> _ACTIVITY_
Reproduce the data below exactly. Skip the pictures.
====== DATA LISTING ======
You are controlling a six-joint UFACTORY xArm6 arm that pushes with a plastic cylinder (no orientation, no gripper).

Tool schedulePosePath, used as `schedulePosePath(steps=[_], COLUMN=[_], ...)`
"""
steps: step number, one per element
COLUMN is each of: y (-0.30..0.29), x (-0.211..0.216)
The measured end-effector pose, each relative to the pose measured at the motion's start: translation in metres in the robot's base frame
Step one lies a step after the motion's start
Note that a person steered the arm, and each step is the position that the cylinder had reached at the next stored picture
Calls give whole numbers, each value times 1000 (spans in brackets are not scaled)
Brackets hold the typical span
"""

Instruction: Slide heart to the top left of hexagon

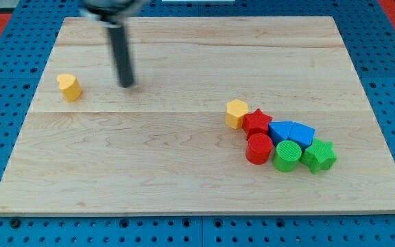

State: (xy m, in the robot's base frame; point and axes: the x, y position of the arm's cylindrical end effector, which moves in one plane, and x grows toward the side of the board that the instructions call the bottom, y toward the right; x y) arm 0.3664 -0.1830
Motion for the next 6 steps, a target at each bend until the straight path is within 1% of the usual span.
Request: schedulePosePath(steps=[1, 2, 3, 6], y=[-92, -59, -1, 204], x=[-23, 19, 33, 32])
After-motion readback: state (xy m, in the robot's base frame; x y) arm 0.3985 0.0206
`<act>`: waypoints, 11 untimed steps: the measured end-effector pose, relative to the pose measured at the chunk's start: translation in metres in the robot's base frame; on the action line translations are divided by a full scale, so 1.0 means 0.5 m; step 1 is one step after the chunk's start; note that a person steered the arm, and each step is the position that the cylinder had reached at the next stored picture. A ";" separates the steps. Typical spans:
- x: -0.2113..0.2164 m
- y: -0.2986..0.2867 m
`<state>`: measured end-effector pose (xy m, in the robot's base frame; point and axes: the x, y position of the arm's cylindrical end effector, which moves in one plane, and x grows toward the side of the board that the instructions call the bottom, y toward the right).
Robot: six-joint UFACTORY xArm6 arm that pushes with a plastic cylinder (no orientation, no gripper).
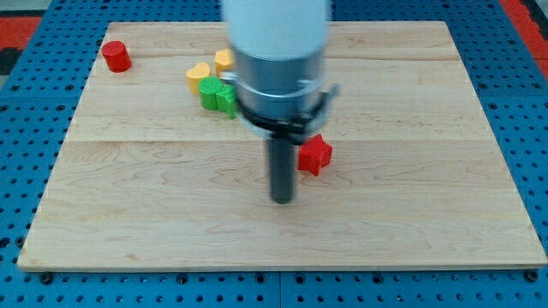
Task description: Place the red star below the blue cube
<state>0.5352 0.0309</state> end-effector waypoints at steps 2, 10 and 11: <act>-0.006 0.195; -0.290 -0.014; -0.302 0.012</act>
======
> _TASK RESULT_
You are controlling a six-joint UFACTORY xArm6 arm that pushes with a plastic cylinder (no orientation, no gripper).

Tool schedulePosePath, used as `schedulePosePath(steps=[_], COLUMN=[_], ...)`
"""
steps: step number, one per element
COLUMN is each of: y (-0.30..0.29), x (-0.211..0.216)
The measured end-effector pose, each relative to the pose measured at the motion's start: translation in metres in the robot's base frame
Step one lies a step after the motion's start
Note that a person steered the arm, and each step is the position that the cylinder had reached at the next stored picture
Calls give whole numbers, each value times 1000 (spans in brackets are not scaled)
Brackets hold the typical span
"""

Instruction: Slide heart to the top left of hexagon


State: (xy m, in the robot's base frame; point and axes: the x, y position of the arm's cylindrical end effector, which moves in one plane, and x grows toward the side of the board that the instructions call the bottom, y toward the right; x y) arm 0.3664 -0.1830
Motion for the next 6 steps, a target at each bend until the straight path is within 1% of the usual span.
Request: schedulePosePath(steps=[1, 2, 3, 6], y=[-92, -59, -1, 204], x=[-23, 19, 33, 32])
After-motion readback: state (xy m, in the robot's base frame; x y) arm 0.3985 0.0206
`<act>`: waypoints, 11 untimed steps: the measured end-effector pose, relative to the pose measured at the chunk's start: translation in metres in the robot's base frame; on the action line translations are divided by a full scale, so 1.0 means 0.5 m; step 1 is one step after the chunk's start; note that a person steered the arm, and each step is the position that the cylinder had reached at the next stored picture. A ";" separates the steps. Typical spans:
- x: -0.2113..0.2164 m
- y: -0.2986..0.2867 m
`<state>`: measured end-effector pose (xy m, in the robot's base frame; point and axes: the x, y position of the arm's cylindrical end effector, which moves in one plane, and x grows toward the side of the board that the instructions call the bottom, y toward the right).
Robot: six-joint UFACTORY xArm6 arm that pushes with a plastic cylinder (no orientation, no gripper).
Task description: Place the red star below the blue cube
<state>0.5352 0.0309</state> end-effector waypoints at steps 2, 10 and 11: <act>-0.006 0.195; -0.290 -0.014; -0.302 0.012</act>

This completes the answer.